For those of you that want to try out the candied clementines but maybe don’t want to eat them whole (yes, you can eat the peel!), I offer you this lovely clementine bundt cake. It’s a more traditional dessert for sure, but I think more broadly appealing than the candied clementines.
I blended up the candied clementines I had leftover from the last post, and it became this gorgeous, thick, marmalade-like spread. I thought it would be absolutely perfect to flavor a bundt cake with, and I was right. I think I prefer the cake to the clementines alone!
This cake was so perfectly moist and fluffy, I nearly teared up when I had the first bite. It’s a wonderful combination of sweet, citrusy, and slightly bitter (in a good way) from the peel. The clementine flavored poured fondant is really the ideal topping. But don’t get scared off at the mention of poured fondant. It’s super easy. And it’s bakery quality icing. You have to try it!
You see, I like icing glazes, but it can be tricky to get the thickness right when you’re mixing powdered sugar with liquid. Too thin and it just soaks into the cake a disappears, too thick and it doesn’t pour at all. And there’s always that vague grainy mouth feel it leaves behind, thanks to the cornstarch in the powdered sugar. I thought if I cooked it a little bit the powdered sugar would dissolve and help thicken the sugar (same idea for your basic stir-fry sauce thickened with cornstarch!). But then I also remembered poured fondant.

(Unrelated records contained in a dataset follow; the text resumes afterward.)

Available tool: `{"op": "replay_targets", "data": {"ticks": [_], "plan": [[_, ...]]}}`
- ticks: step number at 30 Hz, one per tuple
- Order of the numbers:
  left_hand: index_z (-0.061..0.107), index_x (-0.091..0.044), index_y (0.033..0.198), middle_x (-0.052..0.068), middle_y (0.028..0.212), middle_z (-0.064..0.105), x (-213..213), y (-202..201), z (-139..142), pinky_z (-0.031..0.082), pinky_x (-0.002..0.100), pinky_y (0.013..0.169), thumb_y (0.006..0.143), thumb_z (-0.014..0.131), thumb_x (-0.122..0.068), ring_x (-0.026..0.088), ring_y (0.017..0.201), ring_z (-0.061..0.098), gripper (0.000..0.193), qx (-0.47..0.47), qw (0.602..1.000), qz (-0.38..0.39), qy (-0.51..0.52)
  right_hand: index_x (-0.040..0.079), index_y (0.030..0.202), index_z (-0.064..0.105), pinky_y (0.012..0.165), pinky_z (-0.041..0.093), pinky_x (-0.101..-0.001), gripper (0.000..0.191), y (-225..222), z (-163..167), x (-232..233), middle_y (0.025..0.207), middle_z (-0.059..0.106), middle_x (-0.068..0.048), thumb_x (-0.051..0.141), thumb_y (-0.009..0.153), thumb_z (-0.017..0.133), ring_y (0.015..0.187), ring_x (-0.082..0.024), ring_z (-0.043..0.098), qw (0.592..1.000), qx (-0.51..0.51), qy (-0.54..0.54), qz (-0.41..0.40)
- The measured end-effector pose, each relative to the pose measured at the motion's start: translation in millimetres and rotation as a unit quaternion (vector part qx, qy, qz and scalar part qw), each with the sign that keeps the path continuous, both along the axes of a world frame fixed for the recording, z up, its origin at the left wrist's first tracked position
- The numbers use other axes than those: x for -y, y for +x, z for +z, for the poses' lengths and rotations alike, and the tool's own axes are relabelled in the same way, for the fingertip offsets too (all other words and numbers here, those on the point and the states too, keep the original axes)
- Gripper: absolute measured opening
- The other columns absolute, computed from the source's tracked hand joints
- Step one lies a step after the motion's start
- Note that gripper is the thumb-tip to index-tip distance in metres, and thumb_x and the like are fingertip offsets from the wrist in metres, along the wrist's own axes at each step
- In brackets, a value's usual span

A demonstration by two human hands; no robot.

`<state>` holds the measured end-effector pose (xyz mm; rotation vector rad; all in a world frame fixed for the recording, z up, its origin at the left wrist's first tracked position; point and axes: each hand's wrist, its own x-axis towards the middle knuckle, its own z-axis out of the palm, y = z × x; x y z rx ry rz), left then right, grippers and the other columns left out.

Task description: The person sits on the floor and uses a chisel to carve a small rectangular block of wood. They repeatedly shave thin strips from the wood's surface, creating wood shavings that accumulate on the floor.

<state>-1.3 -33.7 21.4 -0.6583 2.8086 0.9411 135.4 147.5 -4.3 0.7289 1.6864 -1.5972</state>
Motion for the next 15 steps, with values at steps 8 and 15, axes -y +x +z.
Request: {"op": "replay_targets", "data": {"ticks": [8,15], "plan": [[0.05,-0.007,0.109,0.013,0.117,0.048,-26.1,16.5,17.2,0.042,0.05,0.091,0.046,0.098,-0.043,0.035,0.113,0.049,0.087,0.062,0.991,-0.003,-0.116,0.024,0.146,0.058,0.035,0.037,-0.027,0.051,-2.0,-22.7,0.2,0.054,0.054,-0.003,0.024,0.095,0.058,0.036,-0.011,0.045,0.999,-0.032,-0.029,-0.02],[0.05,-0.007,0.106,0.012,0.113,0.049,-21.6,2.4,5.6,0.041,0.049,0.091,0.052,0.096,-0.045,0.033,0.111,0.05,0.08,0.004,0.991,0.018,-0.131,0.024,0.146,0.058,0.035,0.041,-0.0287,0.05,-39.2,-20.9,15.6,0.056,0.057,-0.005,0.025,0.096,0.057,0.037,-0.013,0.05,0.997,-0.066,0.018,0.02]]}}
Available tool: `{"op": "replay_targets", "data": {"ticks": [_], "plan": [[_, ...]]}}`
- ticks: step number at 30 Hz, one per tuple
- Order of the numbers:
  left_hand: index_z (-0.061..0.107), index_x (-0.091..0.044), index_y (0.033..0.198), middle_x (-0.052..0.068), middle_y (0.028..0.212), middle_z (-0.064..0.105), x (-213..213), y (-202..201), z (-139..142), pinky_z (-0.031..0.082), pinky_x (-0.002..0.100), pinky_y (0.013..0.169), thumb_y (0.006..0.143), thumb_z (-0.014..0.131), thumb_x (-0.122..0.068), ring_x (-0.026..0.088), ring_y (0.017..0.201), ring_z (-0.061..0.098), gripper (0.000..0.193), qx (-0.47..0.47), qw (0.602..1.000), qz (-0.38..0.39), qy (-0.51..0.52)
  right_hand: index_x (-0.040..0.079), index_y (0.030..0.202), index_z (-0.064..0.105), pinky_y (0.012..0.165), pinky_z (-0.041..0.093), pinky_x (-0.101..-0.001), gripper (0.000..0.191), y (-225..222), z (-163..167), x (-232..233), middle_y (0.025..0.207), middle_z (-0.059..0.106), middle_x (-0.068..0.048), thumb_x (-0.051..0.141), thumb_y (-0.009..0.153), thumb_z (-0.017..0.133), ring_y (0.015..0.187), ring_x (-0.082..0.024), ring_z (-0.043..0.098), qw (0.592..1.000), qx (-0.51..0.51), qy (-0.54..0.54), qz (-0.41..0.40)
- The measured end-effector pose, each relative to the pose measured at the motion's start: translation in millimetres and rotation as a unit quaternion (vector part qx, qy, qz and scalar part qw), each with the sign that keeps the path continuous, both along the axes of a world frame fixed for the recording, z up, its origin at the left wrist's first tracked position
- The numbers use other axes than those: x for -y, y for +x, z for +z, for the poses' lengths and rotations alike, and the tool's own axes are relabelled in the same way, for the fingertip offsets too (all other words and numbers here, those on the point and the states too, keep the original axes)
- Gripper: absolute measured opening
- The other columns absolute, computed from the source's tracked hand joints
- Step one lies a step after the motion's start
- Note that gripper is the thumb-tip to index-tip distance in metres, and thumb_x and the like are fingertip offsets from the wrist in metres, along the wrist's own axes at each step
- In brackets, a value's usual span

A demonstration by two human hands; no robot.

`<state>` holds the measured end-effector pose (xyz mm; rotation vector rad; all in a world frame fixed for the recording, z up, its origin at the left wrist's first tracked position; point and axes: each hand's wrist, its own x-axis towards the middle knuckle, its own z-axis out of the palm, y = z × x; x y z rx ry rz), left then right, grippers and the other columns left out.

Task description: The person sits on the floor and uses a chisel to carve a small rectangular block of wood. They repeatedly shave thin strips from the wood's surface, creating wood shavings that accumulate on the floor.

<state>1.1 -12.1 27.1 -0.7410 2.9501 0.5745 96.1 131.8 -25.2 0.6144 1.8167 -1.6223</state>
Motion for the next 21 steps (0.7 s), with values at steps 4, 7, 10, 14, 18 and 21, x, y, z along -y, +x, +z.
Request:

I discovered poured fondant when I made petits fours. It’s a sugar-based icing that is heated until the “soft ball” stage, or 235-240º F. If you have a candy thermometer handy, use it, but it’s NOT necessary. Since we’re only making a small amount of icing, I can pretty much guarantee you that boiling the icing for 10-20 seconds will bring you to the soft ball stage. Easy.
The cool part about fondant? It sets, hard and glossy, when it cools. So once you’ve heated it enough, you whisk it off the heat until it starts to thicken and pour it over your cake. And like magic, it’ll harden and you’ll have totally perfect, totally professional-looking icing on your cake. The icing in the photos? Completely dry and set, even though it looks like it was just poured. And if it cools too much before you’re ready to ice, just re-heat it to thin.
Plus, it tastes amazing because I use fresh clementine juice for the liquid as opposed to water. Give it a try, I’m sure you’ll love it.
Candied Clementine Cake
Makes One Bundt Cake
1 1/2 Cup Candied Clementine Puree, around 5-8 clementines
1/2 Cup Vegetable Oil
1 1/4 Cup Soymilk, or other non-dairy milk
1/4 Cup Sugar
2 Cups All-Purpose Flour
1 1/2 tsp Baking Powder
2 tsp Baking Soda
1/2 tsp Salt
2 Fresh Clementines, for garnish
Clementine Poured Fondant
1 1/4 Cup Confectioner’s Sugar
3 Tbs Fresh Clementine Juice, or other citrus (about 3 clementines)
Preheat oven to 350º F.
Puree the clementines in a food processor until fairly smooth, but small bits of peel are desirable in my opinion!
Combine the clementine puree with the oil, soymilk, and sugar. Whisk until smooth.
Mix flour, baking soda, baking powder and salt in another bowl.
Grease a bundt pan with spray oil, vegan margarine like Earth Balance, or vegetable shortening. Scoop a few spoonfuls of the dry mixture into the greased bundt pan and turn the pan to coat the sides and center spike. Rap the pan against the counter to loosen any extra flour and pour it back into the dry mixture.
Fold the dry mixture into the wet mixture until combined. Pour the batter into prepared bundt pan. It’s okay if it’s a little thick.
Bake at 350º F for 45-50 minutes until a cake tester comes out clean. Let cool upside-down on a large plate. After a few minutes the cake should drop out of the pan onto the plate in one piece, assuming you didn’t miss any spots when greasing and dusting with flour. Let cake cool completely before icing.
Clementine Poured Fondant
Whisk powdered sugar with 3 Tbs of clementine juice. Add to a small sauce pan and bring to a rolling boil for 10-20 seconds, or until it reaches the soft-ball stage (235-240º F).
Remove from heat and whisk constantly until it starts to thicken. At first, the icing will be a glossy yellow (similar to egg yolks), and it will gradually thicken and become lighter as it cools. You want to pour it over the cake when it’s very clearly thickened, but not too cool (i.e. thick) to pour. If the icing becomes too thick, simply reheat and start again.
Dust the cake with powdered sugar to finish, and garnish with fresh clementine segments.